Publications

The Healing Paradox: A Revolutionary Approach to Treating and Curing Physical and Mental Illness

by Steven Goldsmith, MD (North Atlantic Books, 2013)

About:

Why does Western medicine fail to cure most physical and mental illness?  Why do many of its treatments eventually lose their effectiveness and/or produce side effects?  How can we fully recover from illnesses that mainstream medicine pronounces incurable?  Why does medicine ignore a single basic, common sense principle that could revolutionize its effectiveness?

We discover the answer to these and other questions in a universal law of nature that the author terms the healing paradox: in order to cure illness, treatment must not combat it as an adversary but instead must ally with it.  That is, effective health care befriends and even encourages the hidden strengths that reside within all illness.  It is through such support of our innate healing resources that we can become well.

The Healing Paradox supports these assertions with the results of laboratory and clinical research, case studies, epidemiological data, philosophical analyses, and Dr. Goldsmith’s personal experiences with his and others’ illnesses.

As you journey through this book, you will discover a radically different vision of health care that is based upon sound, rational principles that we ignore at our peril.

 

 

Purchase book on Amazon.com

Available in Kindle and Paperback

Sorry

a novel by Steven Goldsmith

About:

Sorry, a novel by Steven Goldsmith A full-length psychological thriller, Sorry concerns Ethan Keller, a man who remains amnesic for four years of his life.  Because of his conviction that he committed terrible deeds during that period, he is desperate to recover his memories.  However, no one wants him to remember, neither the psychiatrist from whom he seeks help, nor his wife, nor the U.S. government.      

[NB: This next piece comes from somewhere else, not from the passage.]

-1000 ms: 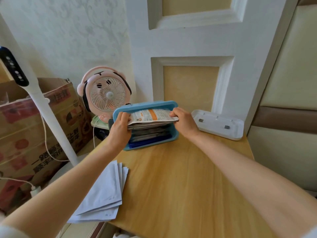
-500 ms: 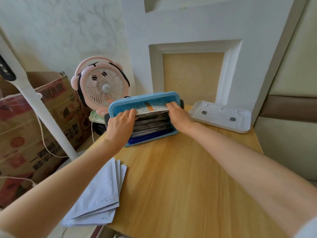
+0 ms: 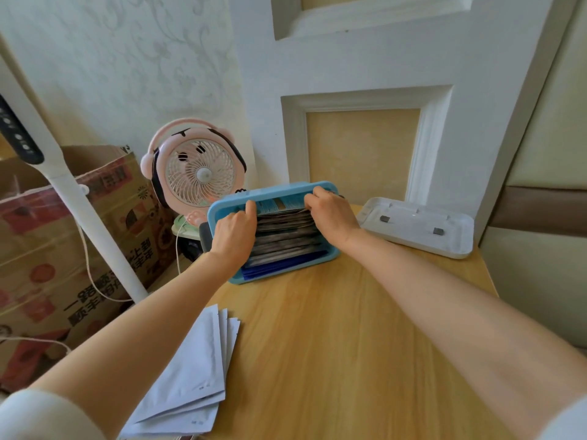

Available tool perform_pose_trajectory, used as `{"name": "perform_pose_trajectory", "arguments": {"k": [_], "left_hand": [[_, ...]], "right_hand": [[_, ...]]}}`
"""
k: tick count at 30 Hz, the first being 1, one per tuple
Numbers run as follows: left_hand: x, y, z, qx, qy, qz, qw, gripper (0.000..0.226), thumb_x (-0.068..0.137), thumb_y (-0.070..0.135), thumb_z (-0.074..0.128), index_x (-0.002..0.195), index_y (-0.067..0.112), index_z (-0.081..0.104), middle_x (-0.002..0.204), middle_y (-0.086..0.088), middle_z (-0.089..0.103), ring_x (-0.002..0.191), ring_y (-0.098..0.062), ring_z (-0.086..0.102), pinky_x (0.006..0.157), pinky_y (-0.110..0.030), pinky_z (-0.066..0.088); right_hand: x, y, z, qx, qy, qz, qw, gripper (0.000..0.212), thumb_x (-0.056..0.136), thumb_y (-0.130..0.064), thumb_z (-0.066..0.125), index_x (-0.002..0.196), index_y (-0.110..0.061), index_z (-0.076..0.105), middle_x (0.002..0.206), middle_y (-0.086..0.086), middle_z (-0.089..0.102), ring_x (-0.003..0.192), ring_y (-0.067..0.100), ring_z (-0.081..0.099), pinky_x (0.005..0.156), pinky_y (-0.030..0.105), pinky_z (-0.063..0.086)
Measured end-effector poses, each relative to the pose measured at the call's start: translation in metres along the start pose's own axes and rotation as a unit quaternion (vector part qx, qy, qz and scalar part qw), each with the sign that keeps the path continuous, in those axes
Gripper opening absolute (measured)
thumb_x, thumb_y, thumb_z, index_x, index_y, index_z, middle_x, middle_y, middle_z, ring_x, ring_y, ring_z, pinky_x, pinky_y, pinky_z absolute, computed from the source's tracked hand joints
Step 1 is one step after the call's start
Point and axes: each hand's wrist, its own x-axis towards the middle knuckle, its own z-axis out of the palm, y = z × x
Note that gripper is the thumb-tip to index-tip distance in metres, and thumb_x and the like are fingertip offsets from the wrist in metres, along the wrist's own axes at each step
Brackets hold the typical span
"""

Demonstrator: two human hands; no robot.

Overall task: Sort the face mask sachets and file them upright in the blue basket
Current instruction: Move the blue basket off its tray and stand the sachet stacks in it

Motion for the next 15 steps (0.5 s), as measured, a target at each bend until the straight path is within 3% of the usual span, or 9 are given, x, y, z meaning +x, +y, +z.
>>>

This is a novel about guilty secrets and about our struggles to maintain personal autonomy in a world that conspires against us.  It is about the search of one man for the truth so he can become, literally, himself; about mind control in its various forms; the misuse of authority and the toll of abuse on our humanity; and, ultimately, the resilience of the human spirit.

Journal:

Writing Sorry, a thriller for which I am seeking publication, has been among the most delightful of my literary endeavors.  Through its creation I discovered the joys of organic fiction writing, in which for the first time I eschewed outlines and, as E.L. Doctorow phrased it, “put myself in the position of writing to find out what I was writing.”  This process liberated me as it removed the constraints of expectation; I no longer felt compelled to tailor my creation to a predetermined schema.  And it excited me as I never knew what my characters would do or encounter from day to day.  I became in effect the book’s first reader. 

The challenge I encountered with this approach was to maintain a consistency of facts and characterizations, which required much backtracking and multiple editing of the manuscript.

Another challenge, one specific to the story, was its setting in 1993.  The world has changed so much since then that I had to keep reminding myself, for example, that cell phones haven’t always been parts of our anatomy, seemingly more vital to our survival than our internal organs or the umbilical cords they mimic in their function.  And that we haven’t always had instant electronic access to whatever facts or comforts we seek.  How did we ever manage with the clunky landline phones with those circular dials?  Or answering machines.  Or, God forbid, in-person conversations with live people?  All right, I see I’m edging into the snarkiness of the aged, so enough with the nostalgia and onward in the journey toward publication.